** Exercise aim **
Would you please repeat all of the data exactly, omitting the pictures?

○ ○ ○

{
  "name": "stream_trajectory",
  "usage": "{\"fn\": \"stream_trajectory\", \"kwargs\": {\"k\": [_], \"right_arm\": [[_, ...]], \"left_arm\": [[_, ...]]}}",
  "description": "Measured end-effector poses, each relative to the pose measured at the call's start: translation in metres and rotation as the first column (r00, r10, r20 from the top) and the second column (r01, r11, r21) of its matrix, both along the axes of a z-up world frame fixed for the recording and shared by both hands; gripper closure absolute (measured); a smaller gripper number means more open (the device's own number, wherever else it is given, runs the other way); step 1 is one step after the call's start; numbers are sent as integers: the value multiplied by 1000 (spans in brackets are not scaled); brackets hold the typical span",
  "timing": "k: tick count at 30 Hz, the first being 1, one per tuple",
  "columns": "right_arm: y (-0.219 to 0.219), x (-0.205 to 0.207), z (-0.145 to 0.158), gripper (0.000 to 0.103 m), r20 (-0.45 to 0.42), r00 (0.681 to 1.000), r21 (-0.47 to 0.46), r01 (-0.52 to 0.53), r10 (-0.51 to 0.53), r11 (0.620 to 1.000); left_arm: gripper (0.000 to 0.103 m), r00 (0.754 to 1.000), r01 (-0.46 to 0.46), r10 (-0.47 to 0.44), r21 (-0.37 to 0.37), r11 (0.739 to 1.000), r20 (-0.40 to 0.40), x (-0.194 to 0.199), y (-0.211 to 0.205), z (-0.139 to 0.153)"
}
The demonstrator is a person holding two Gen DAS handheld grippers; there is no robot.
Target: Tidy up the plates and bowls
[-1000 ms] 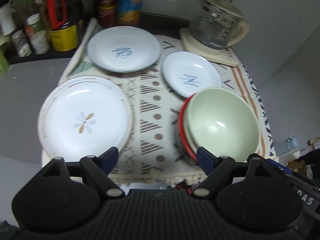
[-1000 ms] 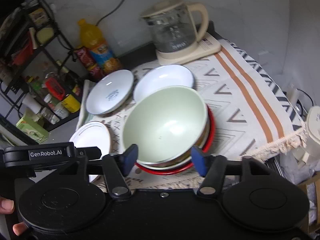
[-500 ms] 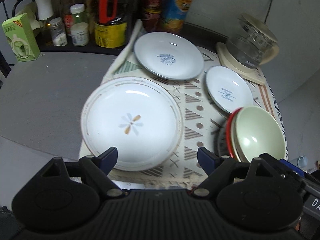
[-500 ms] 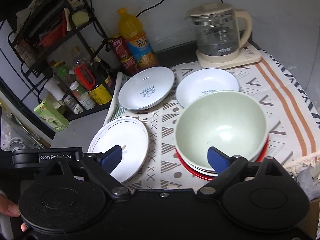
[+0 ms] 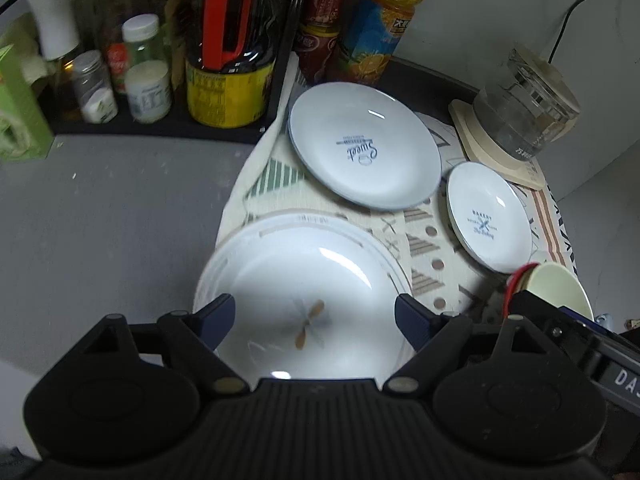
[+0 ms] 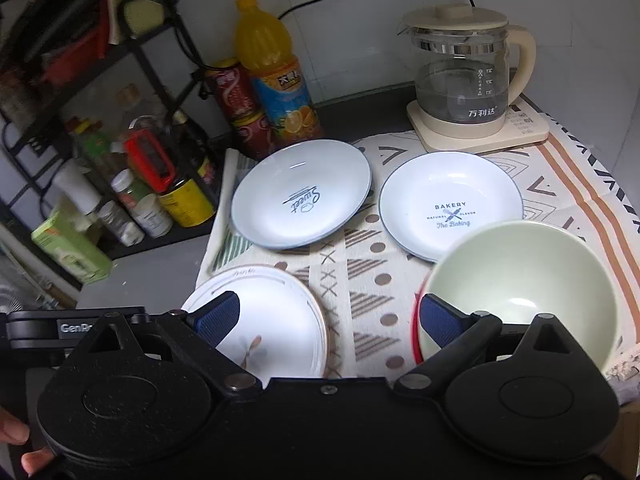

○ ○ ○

** Task solution **
{
  "name": "stream_trajectory",
  "usage": "{\"fn\": \"stream_trajectory\", \"kwargs\": {\"k\": [_], \"right_arm\": [[_, ...]], \"left_arm\": [[_, ...]]}}",
  "description": "Measured end-effector poses, each relative to the pose measured at the call's start: translation in metres and rotation as the first column (r00, r10, r20 from the top) and the second column (r01, r11, r21) of its matrix, both along the axes of a z-up world frame fixed for the recording and shared by both hands; gripper closure absolute (measured); a smaller gripper number means more open (the device's own number, wherever else it is given, runs the other way); step 1 is one step after the call's start; numbers are sent as integers: the value multiplied by 1000 (spans in brackets are not scaled); brackets hold the typical span",
  "timing": "k: tick count at 30 Hz, the first being 1, one per tuple",
  "columns": "right_arm: y (-0.219 to 0.219), x (-0.205 to 0.207), z (-0.145 to 0.158), gripper (0.000 to 0.103 m), r20 (-0.45 to 0.42), r00 (0.681 to 1.000), r21 (-0.47 to 0.46), r01 (-0.52 to 0.53), r10 (-0.51 to 0.53), r11 (0.620 to 1.000); left_arm: gripper (0.000 to 0.103 m), r00 (0.754 to 1.000), r01 (-0.46 to 0.46), r10 (-0.47 to 0.44), r21 (-0.37 to 0.37), r11 (0.739 to 1.000), r20 (-0.40 to 0.40), x (-0.194 to 0.199), y (-0.211 to 0.205), z (-0.139 to 0.153)"
}
The demonstrator is a person holding two Gen DAS handheld grippers; there is no robot.
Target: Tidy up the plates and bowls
[-1000 ms] 
[-1000 ms] 
[-500 ms] 
[-500 ms] 
[+0 ms] 
[+0 ms] 

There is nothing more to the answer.